The division of the United States into three broad dialect categories is consistent with previous research on dialect variation conducted by sociolinguists. For example, Preston (1993) found that listeners could group his nine talkers into roughly a Northern group and Southern group, suggesting that when the east–west dimension is removed, listeners tend to base their identification on a major north–south boundary. Many years ago, Krapp (1925) referred to three major varieties of American English in his discussion of phonological variation: Eastern (roughly New England), Southern, and Western or “General” American. Finally, the extensive research done by Labov and his colleagues on the description of dialect variation of the United States has led him to propose three major dialects of American English that capture much of the phonological variation in North America: Northern, Southern, and Western (Labov, 1998). It is not surprising, then, that in a perceptual task where lexical variation is held constant due to the nature of the read speech materials listeners would rely on three major dialects based on phonological variation, even if they could not make more precise judgments about the six regions provided as response alternatives in this study.

In addition to the novel structural results obtained from the clustering analysis, several notable aspects of the underlying perceptual similarity spaces were also revealed in these analyses. In eight of the nine clustering solutions, the Southern dialect was more dissimilar from the other dialects than the South Midland was. It can be seen from the clustering results that in all cases, the South and South Midland are clustered fairly early in the tree, but the vertical line connecting the South to this South–South Midland node is typically longer than the vertical line connecting the South Midland to this node. This pattern suggests that the listeners were sensitive to differences between the Southern and South Midland dialects. In particular, the greater distance between the South and the other dialects than the South Midland suggests that the South is perceptually more distinct than the South Midland. The relationship between physical distance in the clustering solution and perceptual distinctiveness can also be seen in the typically long branch connecting New England to the rest of the tree. Like the South, listeners also perceived New England as being more distinctly dissimilar with respect to the other dialects.

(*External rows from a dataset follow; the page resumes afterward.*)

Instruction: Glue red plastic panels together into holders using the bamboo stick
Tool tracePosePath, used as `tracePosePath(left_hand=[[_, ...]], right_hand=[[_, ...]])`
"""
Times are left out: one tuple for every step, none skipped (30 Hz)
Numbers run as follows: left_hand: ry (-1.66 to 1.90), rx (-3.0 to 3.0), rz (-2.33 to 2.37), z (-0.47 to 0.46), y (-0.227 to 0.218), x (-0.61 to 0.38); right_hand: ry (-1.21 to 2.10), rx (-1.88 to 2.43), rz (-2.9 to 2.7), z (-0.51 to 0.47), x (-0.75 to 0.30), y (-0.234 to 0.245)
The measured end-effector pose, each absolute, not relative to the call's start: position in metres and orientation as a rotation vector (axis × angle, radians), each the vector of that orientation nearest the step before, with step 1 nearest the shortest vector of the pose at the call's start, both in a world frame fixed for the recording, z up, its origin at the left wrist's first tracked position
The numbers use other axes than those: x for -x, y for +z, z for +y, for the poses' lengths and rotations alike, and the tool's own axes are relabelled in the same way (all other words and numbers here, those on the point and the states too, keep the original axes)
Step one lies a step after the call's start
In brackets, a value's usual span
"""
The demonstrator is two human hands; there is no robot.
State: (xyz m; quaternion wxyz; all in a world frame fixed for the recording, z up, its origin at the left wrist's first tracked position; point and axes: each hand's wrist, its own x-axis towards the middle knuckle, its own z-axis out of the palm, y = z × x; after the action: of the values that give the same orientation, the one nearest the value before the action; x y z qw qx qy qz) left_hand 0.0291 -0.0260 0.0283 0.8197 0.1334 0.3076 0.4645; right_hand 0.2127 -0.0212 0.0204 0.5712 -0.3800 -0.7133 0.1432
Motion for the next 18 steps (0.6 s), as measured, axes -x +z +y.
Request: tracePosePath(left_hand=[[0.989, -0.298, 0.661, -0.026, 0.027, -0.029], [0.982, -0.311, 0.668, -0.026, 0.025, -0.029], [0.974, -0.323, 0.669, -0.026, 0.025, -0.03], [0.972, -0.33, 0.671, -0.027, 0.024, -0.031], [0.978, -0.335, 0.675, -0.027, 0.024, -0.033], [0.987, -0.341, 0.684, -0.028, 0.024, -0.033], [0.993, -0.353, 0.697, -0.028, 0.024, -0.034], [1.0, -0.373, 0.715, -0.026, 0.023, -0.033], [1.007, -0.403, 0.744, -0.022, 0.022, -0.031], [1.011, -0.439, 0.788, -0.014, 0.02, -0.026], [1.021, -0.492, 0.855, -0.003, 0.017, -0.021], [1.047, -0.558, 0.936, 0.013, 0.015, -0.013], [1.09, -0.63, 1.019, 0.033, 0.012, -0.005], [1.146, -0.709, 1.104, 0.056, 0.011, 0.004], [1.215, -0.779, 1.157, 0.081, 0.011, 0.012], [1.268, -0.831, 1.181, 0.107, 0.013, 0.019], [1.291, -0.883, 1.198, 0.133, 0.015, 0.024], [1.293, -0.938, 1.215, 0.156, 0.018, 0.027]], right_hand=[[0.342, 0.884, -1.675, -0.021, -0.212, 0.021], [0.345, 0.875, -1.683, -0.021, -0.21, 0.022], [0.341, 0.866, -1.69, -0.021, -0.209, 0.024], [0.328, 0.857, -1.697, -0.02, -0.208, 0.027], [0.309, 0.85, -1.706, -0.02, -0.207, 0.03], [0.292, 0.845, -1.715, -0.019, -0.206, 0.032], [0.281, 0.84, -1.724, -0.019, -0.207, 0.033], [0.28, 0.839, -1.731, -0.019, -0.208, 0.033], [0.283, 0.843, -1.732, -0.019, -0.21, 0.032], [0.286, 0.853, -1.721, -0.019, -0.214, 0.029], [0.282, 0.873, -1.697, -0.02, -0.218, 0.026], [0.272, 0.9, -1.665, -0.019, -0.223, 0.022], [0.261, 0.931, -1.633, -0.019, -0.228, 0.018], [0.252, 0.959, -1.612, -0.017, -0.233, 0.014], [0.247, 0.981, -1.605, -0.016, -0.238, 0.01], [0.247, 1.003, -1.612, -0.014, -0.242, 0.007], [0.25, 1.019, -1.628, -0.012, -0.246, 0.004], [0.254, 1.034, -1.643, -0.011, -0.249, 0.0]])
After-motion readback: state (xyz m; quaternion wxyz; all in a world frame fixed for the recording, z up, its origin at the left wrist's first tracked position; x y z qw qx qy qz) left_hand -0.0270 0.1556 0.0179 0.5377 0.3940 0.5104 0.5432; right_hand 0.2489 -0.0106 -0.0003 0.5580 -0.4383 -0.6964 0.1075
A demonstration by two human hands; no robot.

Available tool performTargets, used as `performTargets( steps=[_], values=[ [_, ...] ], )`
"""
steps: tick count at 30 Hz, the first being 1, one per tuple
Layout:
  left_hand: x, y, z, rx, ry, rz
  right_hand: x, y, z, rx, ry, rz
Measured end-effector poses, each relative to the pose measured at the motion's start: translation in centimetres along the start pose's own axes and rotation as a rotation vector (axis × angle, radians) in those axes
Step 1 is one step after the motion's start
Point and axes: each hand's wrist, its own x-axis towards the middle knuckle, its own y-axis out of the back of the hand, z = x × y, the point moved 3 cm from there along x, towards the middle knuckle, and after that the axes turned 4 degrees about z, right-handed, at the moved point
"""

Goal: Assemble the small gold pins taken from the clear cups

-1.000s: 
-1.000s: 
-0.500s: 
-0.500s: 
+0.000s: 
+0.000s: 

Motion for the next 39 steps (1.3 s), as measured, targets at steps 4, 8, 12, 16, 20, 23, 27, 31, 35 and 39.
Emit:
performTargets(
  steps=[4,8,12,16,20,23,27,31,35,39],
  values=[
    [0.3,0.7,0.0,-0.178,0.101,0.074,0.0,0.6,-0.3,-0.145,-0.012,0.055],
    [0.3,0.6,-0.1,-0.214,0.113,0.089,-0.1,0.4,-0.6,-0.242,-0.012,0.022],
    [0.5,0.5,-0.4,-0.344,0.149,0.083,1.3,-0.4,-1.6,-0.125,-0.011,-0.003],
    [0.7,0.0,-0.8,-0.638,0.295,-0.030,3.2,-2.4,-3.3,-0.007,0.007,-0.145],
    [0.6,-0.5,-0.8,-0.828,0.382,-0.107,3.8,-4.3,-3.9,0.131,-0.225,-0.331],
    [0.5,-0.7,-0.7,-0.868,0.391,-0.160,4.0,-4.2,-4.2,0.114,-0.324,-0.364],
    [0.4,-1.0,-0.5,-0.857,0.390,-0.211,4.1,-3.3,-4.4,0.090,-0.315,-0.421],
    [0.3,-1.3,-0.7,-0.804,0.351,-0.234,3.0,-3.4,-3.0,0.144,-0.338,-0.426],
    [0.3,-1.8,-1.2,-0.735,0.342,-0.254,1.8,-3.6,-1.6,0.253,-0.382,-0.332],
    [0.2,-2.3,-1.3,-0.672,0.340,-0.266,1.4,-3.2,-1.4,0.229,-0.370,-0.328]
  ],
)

No significant effects of either listener group (defined by a post hoc division into one of three groups based on residential history) or individual listeners within a given group in terms of categorization accuracy were found. The lack of group differences can likely be attributed to the small number of listeners in each subgroup and the fact that the listeners were divided post hoc into the three groups. However, the SCM analyses on the confusion matrices produced by each group did reveal inter-group differences in terms of their underlying perceptual dialect similarity spaces. Further study of the effects of residential history on performance in perceptual tasks is clearly warranted. Bayard, Weatherall, Gallois, and Pittam (2001) have found differences in their work on evaluative responses to New Zealand, Australian, American, and British English by listeners from different countries. And, in a more recent study, Clopper and Pisoni (submitted) have also found listener group differences based on residential history in the same dialect categorization task described in Experiment 2 above. The lack of individual differences within each group in this study suggests that some listeners are not inherently better at this task than others, and that this task is equally difficult for all individuals. Again, however, individual listener differences may be an important issue to pursue in future perceptual studies of dialect variation (Mason, 1946).

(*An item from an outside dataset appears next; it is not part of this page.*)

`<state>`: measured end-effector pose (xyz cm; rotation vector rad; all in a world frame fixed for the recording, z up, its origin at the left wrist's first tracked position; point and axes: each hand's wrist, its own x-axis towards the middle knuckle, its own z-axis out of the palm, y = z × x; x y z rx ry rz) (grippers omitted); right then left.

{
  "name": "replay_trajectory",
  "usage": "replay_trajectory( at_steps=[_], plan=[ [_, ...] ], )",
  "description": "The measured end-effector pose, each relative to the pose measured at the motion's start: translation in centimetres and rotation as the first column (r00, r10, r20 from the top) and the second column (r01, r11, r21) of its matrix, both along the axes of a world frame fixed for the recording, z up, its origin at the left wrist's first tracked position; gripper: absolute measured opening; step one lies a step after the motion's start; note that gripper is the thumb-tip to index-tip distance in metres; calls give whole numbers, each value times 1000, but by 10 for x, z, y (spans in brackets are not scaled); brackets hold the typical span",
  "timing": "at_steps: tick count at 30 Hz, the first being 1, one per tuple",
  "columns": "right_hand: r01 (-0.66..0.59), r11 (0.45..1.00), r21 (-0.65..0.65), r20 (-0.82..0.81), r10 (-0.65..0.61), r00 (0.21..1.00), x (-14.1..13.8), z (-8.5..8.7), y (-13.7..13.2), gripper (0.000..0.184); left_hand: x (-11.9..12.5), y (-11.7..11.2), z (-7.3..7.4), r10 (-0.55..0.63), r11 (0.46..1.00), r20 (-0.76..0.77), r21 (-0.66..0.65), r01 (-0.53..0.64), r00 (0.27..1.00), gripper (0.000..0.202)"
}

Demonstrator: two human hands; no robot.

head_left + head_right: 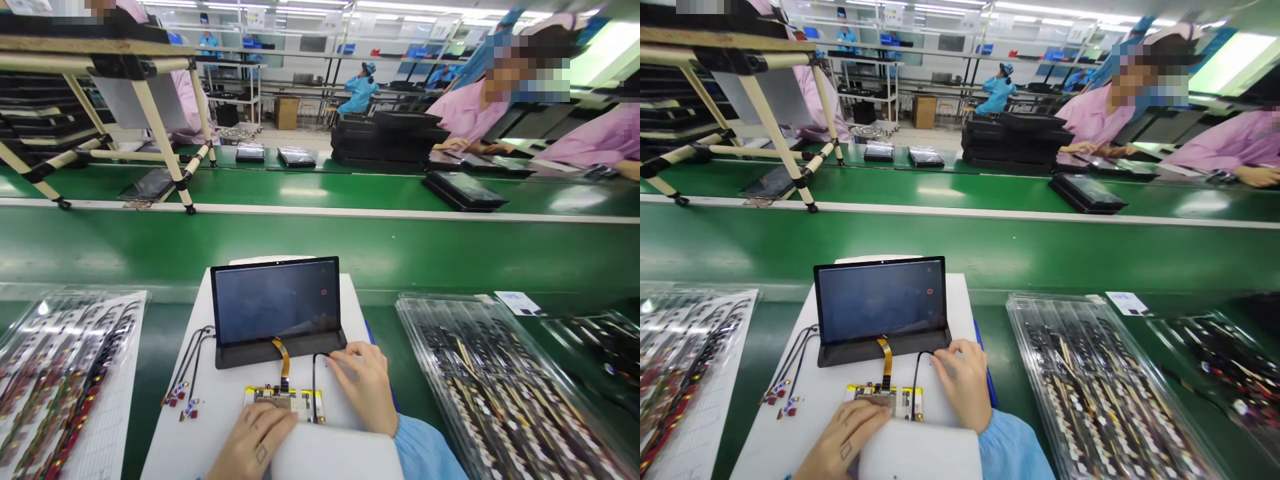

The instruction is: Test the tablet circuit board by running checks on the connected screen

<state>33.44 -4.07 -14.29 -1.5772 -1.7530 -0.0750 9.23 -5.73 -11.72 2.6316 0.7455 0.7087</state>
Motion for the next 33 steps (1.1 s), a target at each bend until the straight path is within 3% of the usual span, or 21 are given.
replay_trajectory(
  at_steps=[10, 18, 23, 33],
  plan=[
    [56, 998, -14, -27, -57, 998, -12, 5, -1, 31, -4, -2, -3, -15, 999, -26, -36, 14, 1000, 67],
    [-211, 976, 58, -102, 216, 971, -11, 26, -1, 19, 2, 2, 15, 16, 1000, 29, 15, -16, 999, 62],
    [-298, 948, 112, -153, 313, 937, -10, 29, -6, 14, 2, 0, 16, 21, 1000, 14, -14, -20, 1000, 60],
    [-179, 969, 170, -125, 201, 972, -10, 22, -14, 18, 6, 0, 11, 25, 999, 27, -47, -24, 999, 54]
  ],
)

The regression analysis in the first experiment revealed that seven acoustic–phonetic properties were found to be good predictors of actual dialect affiliation of the talkers. That is, seven good acoustic properties were available to the listeners in the perceptual categorization task. Despite the overall difficulty of this task, however, the listeners demonstrated reliable use of 16 acoustic cues in categorizing the talkers. Of the seven available cues and the 16 attended cues, four were both available to and used by the listeners: New England r-lessness, New England /æ/ backness, Northern /oʊ/ offglide centralization, and South Midland /u/ fronting.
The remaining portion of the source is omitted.